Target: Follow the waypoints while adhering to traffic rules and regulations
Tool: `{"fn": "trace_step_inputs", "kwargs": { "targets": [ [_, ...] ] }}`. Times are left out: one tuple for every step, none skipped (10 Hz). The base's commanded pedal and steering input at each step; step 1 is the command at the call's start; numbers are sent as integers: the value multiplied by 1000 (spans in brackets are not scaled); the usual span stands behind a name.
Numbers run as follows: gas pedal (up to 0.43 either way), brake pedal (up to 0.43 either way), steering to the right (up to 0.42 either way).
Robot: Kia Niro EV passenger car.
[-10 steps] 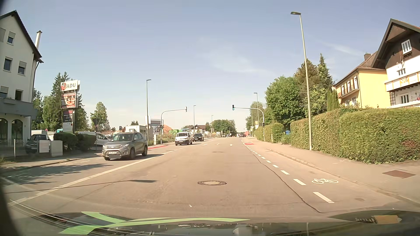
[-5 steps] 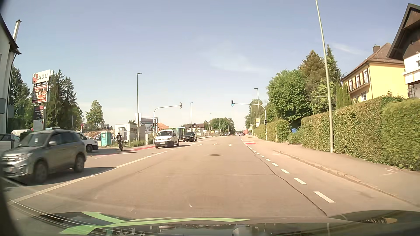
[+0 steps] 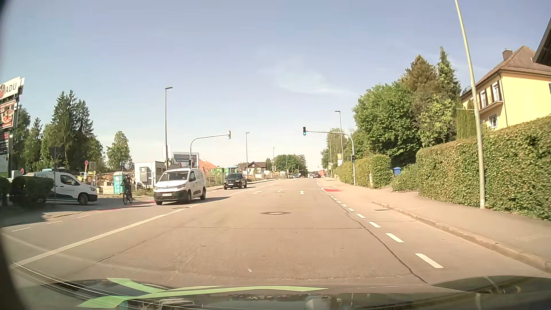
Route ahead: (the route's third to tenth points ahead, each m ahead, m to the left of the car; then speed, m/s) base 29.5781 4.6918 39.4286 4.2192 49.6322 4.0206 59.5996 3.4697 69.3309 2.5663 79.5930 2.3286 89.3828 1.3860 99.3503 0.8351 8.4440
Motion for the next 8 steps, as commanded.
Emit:
{"fn": "trace_step_inputs", "kwargs": {
  "targets": [
    [110,0,0],
    [110,0,1],
    [110,0,1],
    [110,0,0],
    [118,0,0],
    [130,0,1],
    [130,0,0],
    [130,0,0]
  ]
}}
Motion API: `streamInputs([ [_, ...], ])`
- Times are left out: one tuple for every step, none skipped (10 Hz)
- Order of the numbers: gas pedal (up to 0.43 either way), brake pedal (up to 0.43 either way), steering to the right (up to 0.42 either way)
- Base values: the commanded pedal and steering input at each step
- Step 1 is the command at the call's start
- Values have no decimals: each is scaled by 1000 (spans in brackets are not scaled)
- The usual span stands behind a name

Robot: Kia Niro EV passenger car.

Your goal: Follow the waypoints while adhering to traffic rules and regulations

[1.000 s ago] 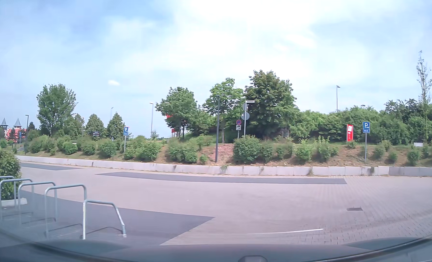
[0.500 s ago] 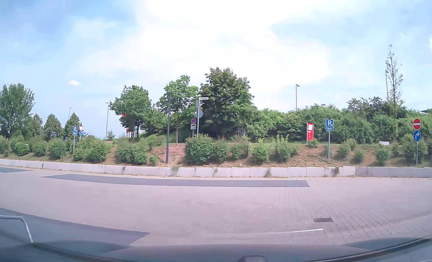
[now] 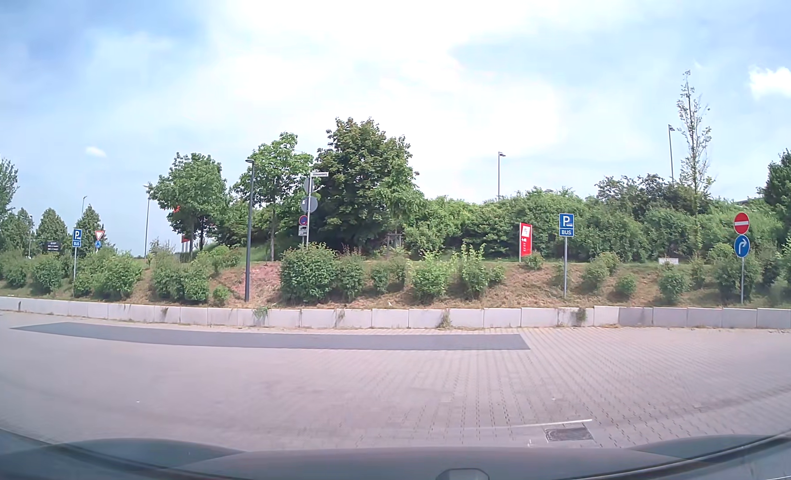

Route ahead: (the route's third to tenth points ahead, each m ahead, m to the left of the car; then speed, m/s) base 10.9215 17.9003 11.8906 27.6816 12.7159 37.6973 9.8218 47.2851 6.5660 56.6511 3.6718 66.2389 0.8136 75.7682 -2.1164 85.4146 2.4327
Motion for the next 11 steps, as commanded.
streamInputs([
  [28,0,16],
  [47,0,-55],
  [59,0,-126],
  [87,0,-171],
  [98,0,-236],
  [98,0,-295],
  [98,0,-337],
  [110,0,-371],
  [110,0,-400],
  [110,0,-422],
  [110,0,-455],
])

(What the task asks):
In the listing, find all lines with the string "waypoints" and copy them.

(Answer to this task):
Target: Follow the waypoints while adhering to traffic rules and regulations
Your goal: Follow the waypoints while adhering to traffic rules and regulations

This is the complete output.